WHAT YOU NEED TO DO => Go through the data line by line. Copy each one holding the string "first".

SUPPLIED MATERIAL =>
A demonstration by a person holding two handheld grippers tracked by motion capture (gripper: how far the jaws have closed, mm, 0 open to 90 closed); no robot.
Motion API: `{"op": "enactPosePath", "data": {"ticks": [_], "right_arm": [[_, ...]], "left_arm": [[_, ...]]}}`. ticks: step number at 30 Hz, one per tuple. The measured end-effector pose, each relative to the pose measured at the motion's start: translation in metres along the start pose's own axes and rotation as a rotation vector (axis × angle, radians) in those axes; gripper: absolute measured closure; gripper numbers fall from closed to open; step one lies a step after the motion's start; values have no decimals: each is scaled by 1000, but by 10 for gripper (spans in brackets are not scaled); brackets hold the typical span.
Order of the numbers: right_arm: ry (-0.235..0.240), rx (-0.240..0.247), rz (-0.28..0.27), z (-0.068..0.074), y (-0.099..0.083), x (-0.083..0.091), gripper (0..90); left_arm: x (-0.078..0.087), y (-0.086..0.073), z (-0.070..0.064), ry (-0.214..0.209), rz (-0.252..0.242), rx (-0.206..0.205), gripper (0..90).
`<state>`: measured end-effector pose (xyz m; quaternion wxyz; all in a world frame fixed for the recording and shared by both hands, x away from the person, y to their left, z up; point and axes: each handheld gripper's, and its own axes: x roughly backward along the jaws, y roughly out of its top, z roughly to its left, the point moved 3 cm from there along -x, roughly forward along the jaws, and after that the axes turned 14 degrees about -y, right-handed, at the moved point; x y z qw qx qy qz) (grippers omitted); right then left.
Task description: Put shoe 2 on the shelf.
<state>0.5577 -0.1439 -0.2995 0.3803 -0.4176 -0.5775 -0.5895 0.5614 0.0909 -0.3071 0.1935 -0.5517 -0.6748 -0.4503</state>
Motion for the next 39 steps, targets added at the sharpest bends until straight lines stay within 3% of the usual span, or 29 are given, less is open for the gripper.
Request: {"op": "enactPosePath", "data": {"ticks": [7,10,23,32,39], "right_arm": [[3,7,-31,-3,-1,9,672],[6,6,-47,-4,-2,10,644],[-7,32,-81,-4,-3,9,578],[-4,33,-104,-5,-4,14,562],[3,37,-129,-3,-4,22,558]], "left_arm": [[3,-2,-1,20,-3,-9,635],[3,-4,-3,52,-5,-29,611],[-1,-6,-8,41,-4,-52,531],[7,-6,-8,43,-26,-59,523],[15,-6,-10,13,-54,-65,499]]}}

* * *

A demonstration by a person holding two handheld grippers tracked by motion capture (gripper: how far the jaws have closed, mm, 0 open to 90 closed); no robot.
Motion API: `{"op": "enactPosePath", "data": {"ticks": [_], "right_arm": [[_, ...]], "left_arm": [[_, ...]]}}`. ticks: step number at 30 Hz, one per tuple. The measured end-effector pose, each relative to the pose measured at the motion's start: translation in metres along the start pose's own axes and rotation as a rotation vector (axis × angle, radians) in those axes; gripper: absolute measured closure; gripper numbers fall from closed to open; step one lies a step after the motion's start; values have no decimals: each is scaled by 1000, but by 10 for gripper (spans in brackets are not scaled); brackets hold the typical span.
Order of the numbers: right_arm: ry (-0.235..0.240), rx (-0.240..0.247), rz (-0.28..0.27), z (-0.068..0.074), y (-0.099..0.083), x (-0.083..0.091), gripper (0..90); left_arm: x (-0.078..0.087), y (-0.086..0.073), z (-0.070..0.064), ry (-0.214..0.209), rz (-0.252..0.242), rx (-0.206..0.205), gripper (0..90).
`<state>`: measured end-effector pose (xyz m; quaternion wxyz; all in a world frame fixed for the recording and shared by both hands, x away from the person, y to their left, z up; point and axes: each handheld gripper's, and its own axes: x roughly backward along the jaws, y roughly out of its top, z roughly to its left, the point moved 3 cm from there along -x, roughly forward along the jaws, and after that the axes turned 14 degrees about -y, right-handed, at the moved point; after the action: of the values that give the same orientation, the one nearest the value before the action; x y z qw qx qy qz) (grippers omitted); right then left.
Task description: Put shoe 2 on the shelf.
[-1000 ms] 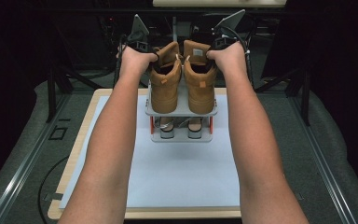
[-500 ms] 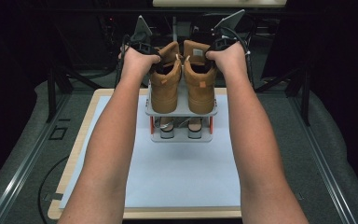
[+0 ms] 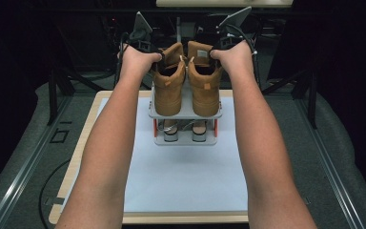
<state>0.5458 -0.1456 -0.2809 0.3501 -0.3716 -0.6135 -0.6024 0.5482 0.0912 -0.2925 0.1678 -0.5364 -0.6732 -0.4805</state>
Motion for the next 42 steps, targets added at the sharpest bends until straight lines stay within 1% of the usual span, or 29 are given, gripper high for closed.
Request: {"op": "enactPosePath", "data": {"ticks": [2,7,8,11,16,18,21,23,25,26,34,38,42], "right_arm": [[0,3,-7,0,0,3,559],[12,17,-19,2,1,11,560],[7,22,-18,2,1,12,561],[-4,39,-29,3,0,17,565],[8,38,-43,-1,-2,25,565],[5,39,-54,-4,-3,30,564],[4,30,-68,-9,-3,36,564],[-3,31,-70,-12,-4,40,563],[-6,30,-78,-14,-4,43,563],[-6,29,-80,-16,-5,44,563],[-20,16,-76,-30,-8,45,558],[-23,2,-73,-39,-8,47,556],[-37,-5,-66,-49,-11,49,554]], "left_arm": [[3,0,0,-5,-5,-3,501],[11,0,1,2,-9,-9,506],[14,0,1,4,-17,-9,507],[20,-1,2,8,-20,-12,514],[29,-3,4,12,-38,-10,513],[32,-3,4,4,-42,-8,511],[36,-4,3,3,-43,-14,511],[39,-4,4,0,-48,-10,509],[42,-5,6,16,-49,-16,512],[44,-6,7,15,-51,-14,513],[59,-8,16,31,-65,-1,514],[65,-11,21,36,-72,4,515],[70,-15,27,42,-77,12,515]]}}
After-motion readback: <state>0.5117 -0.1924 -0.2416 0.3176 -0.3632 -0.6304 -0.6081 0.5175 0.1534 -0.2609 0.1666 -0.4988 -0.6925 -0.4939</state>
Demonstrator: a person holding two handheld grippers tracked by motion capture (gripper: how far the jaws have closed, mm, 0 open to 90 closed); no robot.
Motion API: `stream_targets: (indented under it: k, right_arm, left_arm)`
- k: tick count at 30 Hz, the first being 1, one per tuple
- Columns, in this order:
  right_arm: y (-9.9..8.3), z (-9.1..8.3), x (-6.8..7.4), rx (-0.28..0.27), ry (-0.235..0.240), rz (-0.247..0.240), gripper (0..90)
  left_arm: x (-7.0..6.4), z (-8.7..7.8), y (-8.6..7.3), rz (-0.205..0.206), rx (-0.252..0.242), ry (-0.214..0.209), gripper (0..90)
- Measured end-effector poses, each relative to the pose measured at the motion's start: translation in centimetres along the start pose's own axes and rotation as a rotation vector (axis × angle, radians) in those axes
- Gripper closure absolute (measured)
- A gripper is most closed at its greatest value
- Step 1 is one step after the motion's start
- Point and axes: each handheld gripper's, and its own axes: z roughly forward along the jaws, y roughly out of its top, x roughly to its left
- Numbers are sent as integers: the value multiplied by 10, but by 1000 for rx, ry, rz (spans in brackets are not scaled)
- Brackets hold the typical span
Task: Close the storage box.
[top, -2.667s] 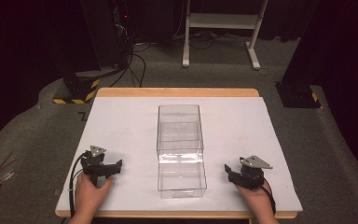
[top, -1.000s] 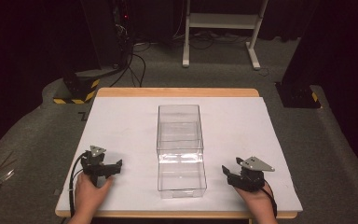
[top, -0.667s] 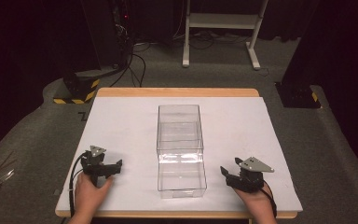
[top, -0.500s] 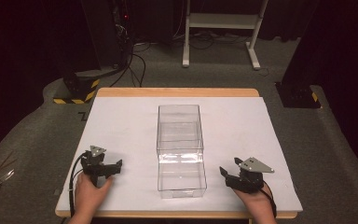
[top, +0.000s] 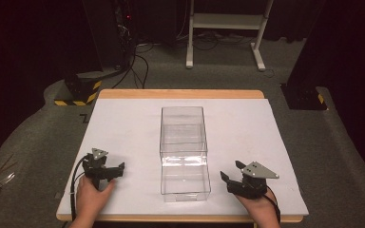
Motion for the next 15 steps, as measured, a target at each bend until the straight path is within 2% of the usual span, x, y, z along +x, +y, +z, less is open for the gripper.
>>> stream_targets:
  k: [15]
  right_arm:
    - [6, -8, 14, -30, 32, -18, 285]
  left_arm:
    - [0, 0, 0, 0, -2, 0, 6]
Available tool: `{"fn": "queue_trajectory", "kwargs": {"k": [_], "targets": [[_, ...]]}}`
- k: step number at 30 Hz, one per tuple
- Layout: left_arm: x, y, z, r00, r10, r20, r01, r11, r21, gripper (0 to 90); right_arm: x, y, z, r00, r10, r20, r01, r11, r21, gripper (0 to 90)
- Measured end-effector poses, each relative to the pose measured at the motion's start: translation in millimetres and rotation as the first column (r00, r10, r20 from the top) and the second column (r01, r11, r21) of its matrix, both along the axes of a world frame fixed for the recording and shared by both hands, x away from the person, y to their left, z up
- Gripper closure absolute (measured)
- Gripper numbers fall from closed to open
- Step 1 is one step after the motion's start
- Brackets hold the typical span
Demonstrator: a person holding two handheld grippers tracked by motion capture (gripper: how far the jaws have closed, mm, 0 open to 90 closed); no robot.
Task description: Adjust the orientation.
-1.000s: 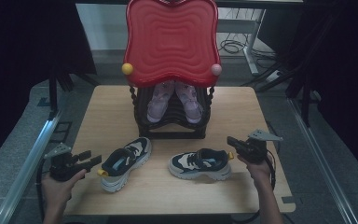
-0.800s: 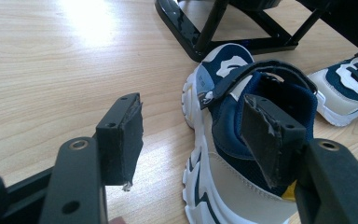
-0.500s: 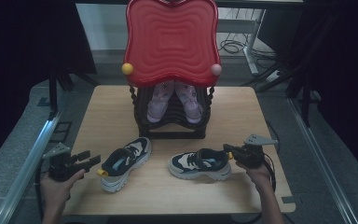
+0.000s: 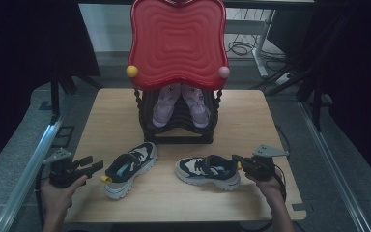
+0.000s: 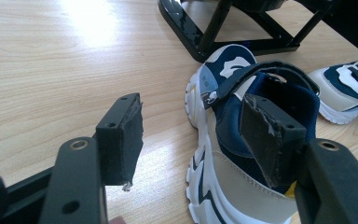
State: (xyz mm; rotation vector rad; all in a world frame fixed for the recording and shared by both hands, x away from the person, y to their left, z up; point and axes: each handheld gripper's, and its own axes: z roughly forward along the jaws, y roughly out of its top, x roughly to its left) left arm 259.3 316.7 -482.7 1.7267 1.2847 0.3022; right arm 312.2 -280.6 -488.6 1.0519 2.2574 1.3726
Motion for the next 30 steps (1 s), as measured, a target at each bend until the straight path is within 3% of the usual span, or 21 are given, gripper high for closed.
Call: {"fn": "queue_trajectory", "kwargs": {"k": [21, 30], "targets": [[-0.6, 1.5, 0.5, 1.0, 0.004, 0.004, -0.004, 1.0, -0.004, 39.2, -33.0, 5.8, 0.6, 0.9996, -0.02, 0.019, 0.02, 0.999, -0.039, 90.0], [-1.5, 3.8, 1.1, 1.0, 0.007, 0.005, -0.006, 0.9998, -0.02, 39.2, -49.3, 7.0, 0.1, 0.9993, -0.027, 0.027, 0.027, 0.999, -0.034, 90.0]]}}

RESULT BELOW =>
- k: tick count at 30 Hz, the first being 1, one per tuple
- Measured end-effector poses, each relative to the pose measured at the motion's start: translation in millimetres and rotation as the first column (r00, r10, r20 from the top) and the second column (r01, r11, r21) of its matrix, both along the axes of a world frame fixed for the recording and shared by both hands, x away from the person, y to their left, z up

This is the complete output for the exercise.